___ SUPPLIED DATA
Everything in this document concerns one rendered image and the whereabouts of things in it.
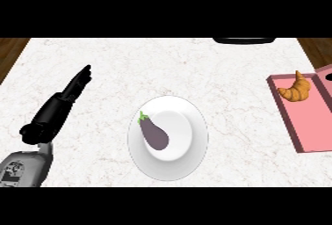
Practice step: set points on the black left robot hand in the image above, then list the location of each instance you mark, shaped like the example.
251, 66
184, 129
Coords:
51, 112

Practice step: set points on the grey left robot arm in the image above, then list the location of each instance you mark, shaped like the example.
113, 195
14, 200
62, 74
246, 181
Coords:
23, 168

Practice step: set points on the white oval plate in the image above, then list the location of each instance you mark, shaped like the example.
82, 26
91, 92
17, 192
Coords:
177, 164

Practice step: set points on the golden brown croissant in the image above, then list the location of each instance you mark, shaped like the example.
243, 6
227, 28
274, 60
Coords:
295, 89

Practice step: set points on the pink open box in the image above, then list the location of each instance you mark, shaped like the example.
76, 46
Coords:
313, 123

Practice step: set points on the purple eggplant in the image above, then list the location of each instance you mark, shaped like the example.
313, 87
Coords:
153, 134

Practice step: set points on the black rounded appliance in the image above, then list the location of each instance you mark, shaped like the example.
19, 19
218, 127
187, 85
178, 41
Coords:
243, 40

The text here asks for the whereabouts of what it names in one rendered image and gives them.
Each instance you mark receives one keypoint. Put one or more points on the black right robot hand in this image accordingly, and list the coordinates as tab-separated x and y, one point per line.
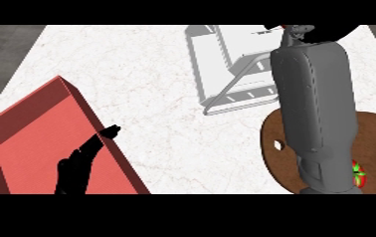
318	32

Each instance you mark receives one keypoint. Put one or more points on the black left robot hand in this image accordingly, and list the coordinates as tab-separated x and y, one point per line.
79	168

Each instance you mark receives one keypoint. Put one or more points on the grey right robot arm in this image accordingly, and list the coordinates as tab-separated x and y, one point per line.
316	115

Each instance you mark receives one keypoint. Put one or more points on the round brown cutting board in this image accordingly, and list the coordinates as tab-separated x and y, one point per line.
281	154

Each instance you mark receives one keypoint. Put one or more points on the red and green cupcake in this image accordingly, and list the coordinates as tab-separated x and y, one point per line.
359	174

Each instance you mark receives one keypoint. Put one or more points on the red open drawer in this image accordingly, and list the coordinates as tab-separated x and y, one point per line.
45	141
______
PROBLEM TO SOLVE ::
Please output the material above unchanged, apart from removing the pictures.

WORKED SOLUTION ::
Everything in this document concerns one rendered image and the whereabouts of things in it.
Practice step: set points on the black left robot hand in the image above, then list the location of each instance you mark, shaped like the example.
251, 66
184, 129
Coords:
51, 112

Practice step: set points on the grey left robot arm in the image above, then list the location of each instance you mark, shaped like the example.
113, 195
14, 200
62, 74
246, 181
Coords:
23, 168

Practice step: set points on the white oval plate in the image above, then list the location of each instance you mark, shaped like the example.
82, 26
91, 92
17, 192
Coords:
177, 164

Practice step: set points on the golden brown croissant in the image above, then list the location of each instance you mark, shaped like the example.
243, 6
227, 28
274, 60
Coords:
295, 89

Practice step: set points on the pink open box in the image above, then list the location of each instance you mark, shaped like the example.
76, 46
Coords:
313, 123

Practice step: set points on the purple eggplant in the image above, then list the location of each instance you mark, shaped like the example.
313, 87
Coords:
153, 134

Practice step: set points on the black rounded appliance in the image above, then list the location of each instance you mark, shaped like the example.
19, 19
218, 127
187, 85
178, 41
Coords:
243, 40

The text here asks for the whereabouts of what it names in one rendered image and gives them.
Each instance you mark receives one keypoint. Put one or more points on the black right robot hand in this image accordingly, and list the coordinates as tab-separated x and y, one point per line.
318	32

Each instance you mark receives one keypoint. Put one or more points on the black left robot hand in this image accordingly, and list the coordinates as tab-separated x and y, one point per line.
79	168

Each instance you mark receives one keypoint. Put one or more points on the grey right robot arm in this image accordingly, and list the coordinates as tab-separated x and y, one point per line.
316	115

Each instance you mark receives one keypoint. Put one or more points on the round brown cutting board in this image accordingly, and list the coordinates as tab-separated x and y, one point per line.
281	154

Each instance you mark receives one keypoint. Put one or more points on the red and green cupcake in this image accordingly, and list the coordinates as tab-separated x and y, one point per line.
359	174

Each instance you mark receives one keypoint. Put one or more points on the red open drawer in this image accordingly, and list the coordinates as tab-separated x and y, one point per line.
45	141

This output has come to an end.